Celebridades inúteis – À falta de lideranças empresariais e sociais comprometidas com o futuro do Grande ABC, sobram figurinhas carimbadas. São celebridades inúteis. É fácil identificá-las. A maioria não sai de colunas sociais e jornais e revistas, sempre sorridentes em flagrantes fotográficos. Desfilam modelitos de mau gosto, cuidam de uma agenda de superficialidade social que se rivaliza com uma nova empreitada estudadamente voltada a enganar os trouxas: mobilizam-se na arrecadação de fundos financeiros para socorrer uma ou outra entidade social. Fundos financeiros é força de expressão. São recursos rasos que caracterizam benemerência de migalhas. As exceções confirmam a regra mas não conseguem se multiplicar.

Logística insana – O enxadrismo logístico do Grande ABC é algo tão sofisticado na engenharia de entornar o caldo da produtividade e da qualidade de vida que não se entende a razão de não prevalecer na agenda regional uma ação vigorosa para desobstruir os caminhos.
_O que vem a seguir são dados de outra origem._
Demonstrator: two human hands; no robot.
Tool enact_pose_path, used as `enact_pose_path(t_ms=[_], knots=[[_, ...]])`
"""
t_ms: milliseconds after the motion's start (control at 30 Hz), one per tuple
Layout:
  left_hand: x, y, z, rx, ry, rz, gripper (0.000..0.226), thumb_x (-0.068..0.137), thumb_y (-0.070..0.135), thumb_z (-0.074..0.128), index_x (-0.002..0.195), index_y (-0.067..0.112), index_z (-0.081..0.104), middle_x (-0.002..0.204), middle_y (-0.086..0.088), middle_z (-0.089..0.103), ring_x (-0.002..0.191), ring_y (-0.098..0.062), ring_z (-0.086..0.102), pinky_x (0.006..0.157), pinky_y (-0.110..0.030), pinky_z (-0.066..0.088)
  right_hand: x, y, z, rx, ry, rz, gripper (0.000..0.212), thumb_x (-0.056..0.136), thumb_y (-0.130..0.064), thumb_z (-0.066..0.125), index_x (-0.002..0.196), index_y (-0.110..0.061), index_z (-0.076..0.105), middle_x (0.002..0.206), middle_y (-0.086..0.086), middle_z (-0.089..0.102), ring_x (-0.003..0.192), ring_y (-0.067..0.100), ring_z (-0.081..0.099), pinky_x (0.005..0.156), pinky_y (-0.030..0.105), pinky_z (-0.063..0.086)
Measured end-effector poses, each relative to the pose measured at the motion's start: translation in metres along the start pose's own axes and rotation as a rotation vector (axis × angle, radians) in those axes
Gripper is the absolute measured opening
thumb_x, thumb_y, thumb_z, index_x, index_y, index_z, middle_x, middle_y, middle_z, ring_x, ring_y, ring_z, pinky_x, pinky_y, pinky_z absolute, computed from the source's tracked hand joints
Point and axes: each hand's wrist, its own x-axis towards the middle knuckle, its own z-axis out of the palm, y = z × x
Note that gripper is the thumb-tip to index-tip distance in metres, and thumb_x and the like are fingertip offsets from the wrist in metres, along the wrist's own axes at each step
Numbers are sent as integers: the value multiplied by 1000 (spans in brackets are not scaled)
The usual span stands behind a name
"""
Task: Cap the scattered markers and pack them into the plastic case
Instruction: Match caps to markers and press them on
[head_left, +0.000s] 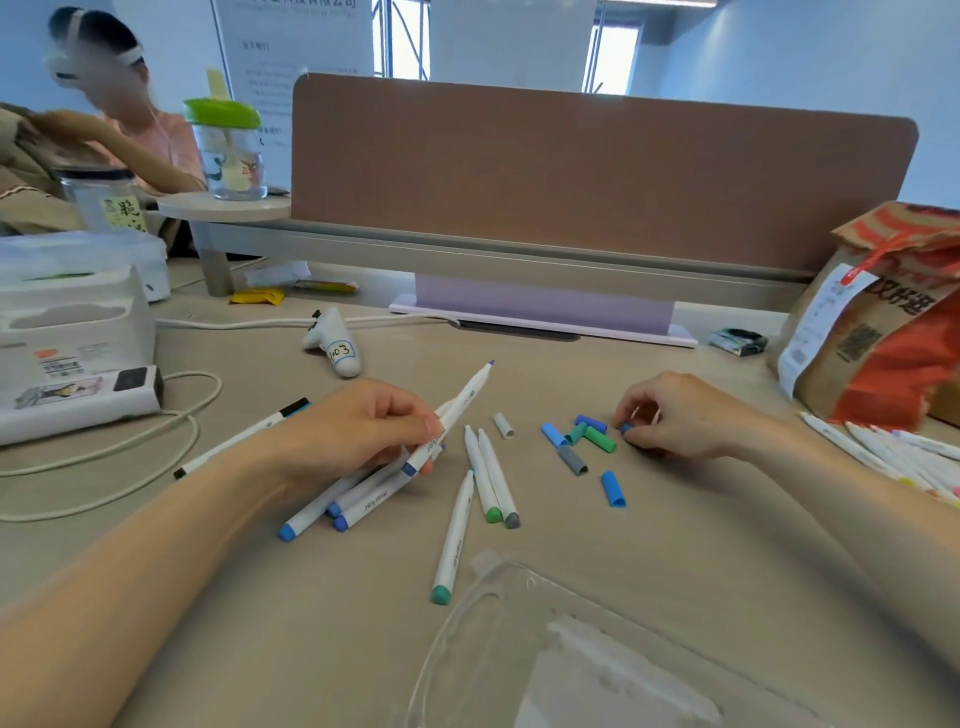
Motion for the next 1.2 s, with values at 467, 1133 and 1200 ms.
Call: enact_pose_path(t_ms=[467,1133,1200], knots=[[4,-6,-8,-40,30,-14,27,98,18,56,75,17,69,61,0,62,51,-2,52,56,-17,41,-3,-48,-12,630,108,-215,14,90,-6,67,98,-17,70,93,1,74,85,12,67,68,25,53],[21,-30,-26,-188,139,60,23,77,29,64,78,8,75,54,-6,47,50,-17,40,48,-26,34,39,-91,12,743,59,-342,19,82,-11,77,93,-26,76,87,-7,75,83,9,69,77,21,56],[22,-31,-27,-163,144,63,19,80,25,66,78,9,75,54,-5,47,50,-17,40,47,-25,33,39,-91,13,753,55,-355,20,81,-9,77,92,-26,76,86,-6,75,79,8,68,75,20,55]])
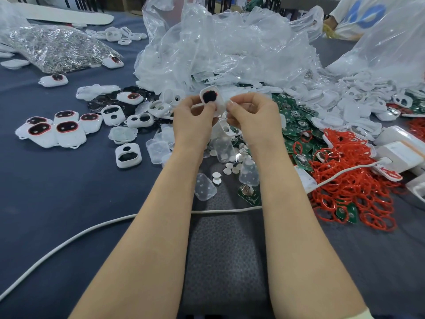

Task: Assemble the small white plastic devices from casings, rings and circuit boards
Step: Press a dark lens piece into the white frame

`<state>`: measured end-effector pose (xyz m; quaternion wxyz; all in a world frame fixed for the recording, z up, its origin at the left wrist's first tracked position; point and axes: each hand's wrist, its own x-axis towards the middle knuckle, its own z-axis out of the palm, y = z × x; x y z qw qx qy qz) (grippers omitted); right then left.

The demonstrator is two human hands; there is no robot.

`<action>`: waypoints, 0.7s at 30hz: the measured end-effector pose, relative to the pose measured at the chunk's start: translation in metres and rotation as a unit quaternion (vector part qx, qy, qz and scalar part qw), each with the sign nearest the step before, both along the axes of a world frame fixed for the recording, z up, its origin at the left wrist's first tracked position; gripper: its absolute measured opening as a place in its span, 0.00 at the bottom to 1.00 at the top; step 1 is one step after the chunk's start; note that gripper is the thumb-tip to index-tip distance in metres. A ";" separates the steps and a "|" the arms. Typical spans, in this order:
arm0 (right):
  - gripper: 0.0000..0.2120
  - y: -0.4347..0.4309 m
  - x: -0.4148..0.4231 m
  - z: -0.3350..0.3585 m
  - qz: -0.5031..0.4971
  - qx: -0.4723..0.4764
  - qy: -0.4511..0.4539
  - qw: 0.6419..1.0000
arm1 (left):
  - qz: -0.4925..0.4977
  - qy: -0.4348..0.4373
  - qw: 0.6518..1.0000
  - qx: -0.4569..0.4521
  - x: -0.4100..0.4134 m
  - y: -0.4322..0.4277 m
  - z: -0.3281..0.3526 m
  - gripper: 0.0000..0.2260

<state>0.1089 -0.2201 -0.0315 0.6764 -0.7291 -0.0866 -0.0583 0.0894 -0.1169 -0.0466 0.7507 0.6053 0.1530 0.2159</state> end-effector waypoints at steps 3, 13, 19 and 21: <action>0.02 0.003 -0.001 -0.002 -0.024 -0.062 -0.026 0.997 | -0.019 -0.002 1.000 -0.008 -0.001 -0.001 0.001 0.05; 0.03 0.008 0.000 -0.008 -0.085 -0.144 -0.078 0.983 | -0.054 -0.011 0.998 0.026 0.000 -0.007 0.000 0.11; 0.03 0.010 0.000 -0.008 -0.092 -0.141 -0.084 0.982 | -0.052 -0.011 0.997 0.053 -0.001 -0.007 0.000 0.12; 0.03 0.011 0.000 -0.009 -0.098 -0.130 -0.081 0.983 | -0.053 -0.011 0.997 0.056 -0.002 -0.008 0.001 0.12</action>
Até Santo André, de passado de muito dinheiro orçamentário e notável vocação a modernizar o sistema viário, vive o encalacramento dos imprevidentes. Gigantismo populacional não combina com amarras viárias. Não há sistema econômico que suporte tamanha desconsideração histórica. Não há trecho sul do Rodoanel que dê jeito, ainda mais que se trata de obra sem volumosa abrangência interna.
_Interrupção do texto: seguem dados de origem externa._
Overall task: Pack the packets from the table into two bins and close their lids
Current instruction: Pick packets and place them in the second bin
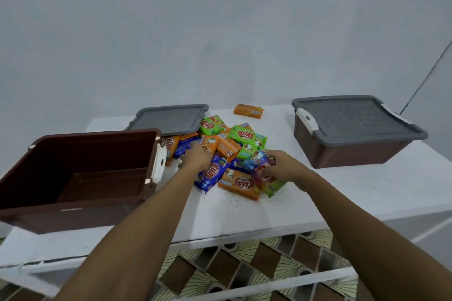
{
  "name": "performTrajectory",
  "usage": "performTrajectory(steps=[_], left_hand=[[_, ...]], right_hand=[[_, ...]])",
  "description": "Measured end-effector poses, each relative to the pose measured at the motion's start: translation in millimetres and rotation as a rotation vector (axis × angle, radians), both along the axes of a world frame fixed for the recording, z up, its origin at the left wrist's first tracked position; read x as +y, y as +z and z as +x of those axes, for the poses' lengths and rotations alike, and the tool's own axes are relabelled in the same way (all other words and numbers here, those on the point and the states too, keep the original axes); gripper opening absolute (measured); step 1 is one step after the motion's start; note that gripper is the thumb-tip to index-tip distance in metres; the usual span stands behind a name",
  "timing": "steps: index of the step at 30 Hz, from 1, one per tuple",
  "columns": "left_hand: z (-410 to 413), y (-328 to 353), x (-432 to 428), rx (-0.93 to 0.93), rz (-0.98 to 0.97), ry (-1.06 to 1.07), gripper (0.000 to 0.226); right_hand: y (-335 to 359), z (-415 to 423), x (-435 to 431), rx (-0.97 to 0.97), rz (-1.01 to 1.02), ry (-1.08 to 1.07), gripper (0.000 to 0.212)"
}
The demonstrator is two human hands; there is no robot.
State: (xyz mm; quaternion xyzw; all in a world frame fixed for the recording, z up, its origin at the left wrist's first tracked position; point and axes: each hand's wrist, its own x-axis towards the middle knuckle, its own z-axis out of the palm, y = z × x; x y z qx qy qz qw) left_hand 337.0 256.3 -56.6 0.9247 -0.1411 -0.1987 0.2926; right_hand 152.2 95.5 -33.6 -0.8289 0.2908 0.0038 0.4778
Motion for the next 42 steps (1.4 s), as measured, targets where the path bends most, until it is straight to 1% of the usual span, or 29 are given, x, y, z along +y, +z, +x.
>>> performTrajectory(steps=[2,4,6,7,10,11,14,16,17,20,23,26,29,32,34,36,38,40,42], left_hand=[[-1.9,-0.8,0.1,-0.04,0.016,0.018,0.068],[-3.2,3.3,-2.1,-0.062,-0.017,0.035,0.052],[-2.4,10.6,-3.8,-0.036,-0.08,0.015,0.036],[0.4,14.8,-3.0,0.022,-0.125,0.003,0.033],[5.3,41.1,6.4,0.356,-0.343,0.003,0.028],[7.1,52.3,12.0,0.422,-0.388,-0.013,0.027],[16.5,83.9,33.0,0.483,-0.511,-0.078,0.026],[25.1,101.8,55.2,0.505,-0.612,-0.12,0.017],[32.8,108.3,67.9,0.484,-0.62,-0.158,0.016],[57.8,124.9,114.2,0.39,-0.54,-0.277,0.015],[90.3,134.1,166.9,0.349,-0.423,-0.35,0.016],[119.0,136.7,217.1,0.324,-0.276,-0.411,0.015],[142.6,129.7,252.5,0.262,-0.099,-0.48,0.014],[161.1,113.4,270.6,0.189,0.059,-0.558,0.011],[169.2,99.7,273.1,0.153,0.135,-0.629,0.007],[173.4,87.0,271.0,0.129,0.217,-0.707,0.005],[175.5,75.7,267.7,0.107,0.312,-0.752,0.009],[176.2,65.1,265.7,0.069,0.376,-0.773,0.016],[177.0,55.8,267.5,0.018,0.403,-0.772,0.018]], right_hand=[[0.8,-1.0,-3.6,-0.001,0.012,0.019,0.03],[0.1,0.1,-5.7,0.003,0.023,0.028,0.025],[1.7,2.4,-6.2,-0.004,0.047,0.026,0.021],[2.7,4.2,-6.1,-0.005,0.059,0.019,0.019],[13.2,11.7,-6.8,-0.024,0.063,0.008,0.019],[19.0,14.1,-5.9,-0.033,0.066,0.01,0.018],[36.7,25.7,-1.5,-0.075,0.085,0.016,0.017],[50.2,37.7,7.4,-0.087,0.036,0.033,0.016],[56.2,45.9,13.3,-0.091,0.008,0.048,0.016],[72.0,73.0,40.4,-0.096,-0.078,0.107,0.016],[92.0,99.3,80.5,-0.098,-0.13,0.178,0.015],[111.0,128.2,125.0,-0.106,-0.135,0.266,0.014],[120.8,158.9,167.3,-0.105,-0.174,0.363,0.02],[119.2,189.4,204.1,-0.086,-0.267,0.475,0.019],[109.2,208.3,221.9,-0.023,-0.337,0.59,0.017],[93.5,224.6,234.2,0.089,-0.44,0.699,0.019],[75.9,236.5,242.8,0.196,-0.555,0.791,0.021],[62.9,242.9,247.3,0.299,-0.603,0.824,0.026],[54.1,247.3,248.5,0.355,-0.592,0.807,0.03]])
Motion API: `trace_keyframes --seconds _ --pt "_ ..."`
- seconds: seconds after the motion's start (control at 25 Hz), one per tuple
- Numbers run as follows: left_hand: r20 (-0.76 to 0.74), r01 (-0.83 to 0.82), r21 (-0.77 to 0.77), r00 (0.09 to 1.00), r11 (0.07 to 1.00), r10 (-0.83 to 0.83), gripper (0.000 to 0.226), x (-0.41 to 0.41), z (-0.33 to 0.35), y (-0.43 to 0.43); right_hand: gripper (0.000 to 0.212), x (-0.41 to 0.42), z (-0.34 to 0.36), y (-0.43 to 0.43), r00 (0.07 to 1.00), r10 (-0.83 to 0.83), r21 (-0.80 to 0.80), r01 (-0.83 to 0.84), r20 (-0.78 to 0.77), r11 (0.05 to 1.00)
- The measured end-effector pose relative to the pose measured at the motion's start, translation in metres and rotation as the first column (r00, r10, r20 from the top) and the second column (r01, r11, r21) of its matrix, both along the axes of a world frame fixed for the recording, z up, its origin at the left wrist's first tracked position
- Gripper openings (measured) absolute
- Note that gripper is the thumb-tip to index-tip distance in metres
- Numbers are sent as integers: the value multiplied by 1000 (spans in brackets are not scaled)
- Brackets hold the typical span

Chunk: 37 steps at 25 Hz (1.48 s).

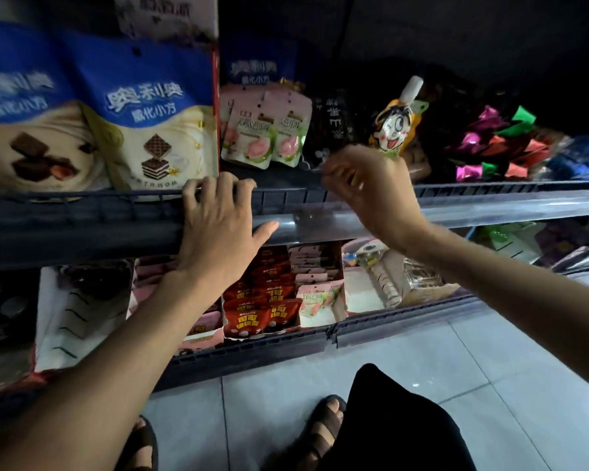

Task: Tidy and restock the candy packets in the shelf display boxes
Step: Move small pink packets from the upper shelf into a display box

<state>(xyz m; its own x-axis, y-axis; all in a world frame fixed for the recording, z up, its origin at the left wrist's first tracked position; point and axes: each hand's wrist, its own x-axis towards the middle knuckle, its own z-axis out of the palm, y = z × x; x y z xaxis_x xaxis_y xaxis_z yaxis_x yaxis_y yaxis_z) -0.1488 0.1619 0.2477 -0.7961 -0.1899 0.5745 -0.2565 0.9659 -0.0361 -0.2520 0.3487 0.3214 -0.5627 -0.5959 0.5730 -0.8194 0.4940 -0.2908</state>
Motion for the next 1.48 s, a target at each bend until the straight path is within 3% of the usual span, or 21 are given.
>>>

Mananciais desprezados – Com mais da metade do território ocupado por mananciais, o Grande ABC vive da ilusão e de promessas de que poderá humanizar essas áreas, tornando-as fontes de qualidade de vida. Enquanto prevalecem legislações que não ganham a forma concreta de obras, de decisões, de reparos, o Grande ABC sofre com o outro lado da moeda de contar com esse território ambientalmente especial, apesar de todos os pesares: os investimentos produtivos são redirecionados a outros territórios. Fica-se com o ônus de tentativas de preservação ambiental sempre tormentosa e perde-se a potencialidade de exploração sustentável do espaço.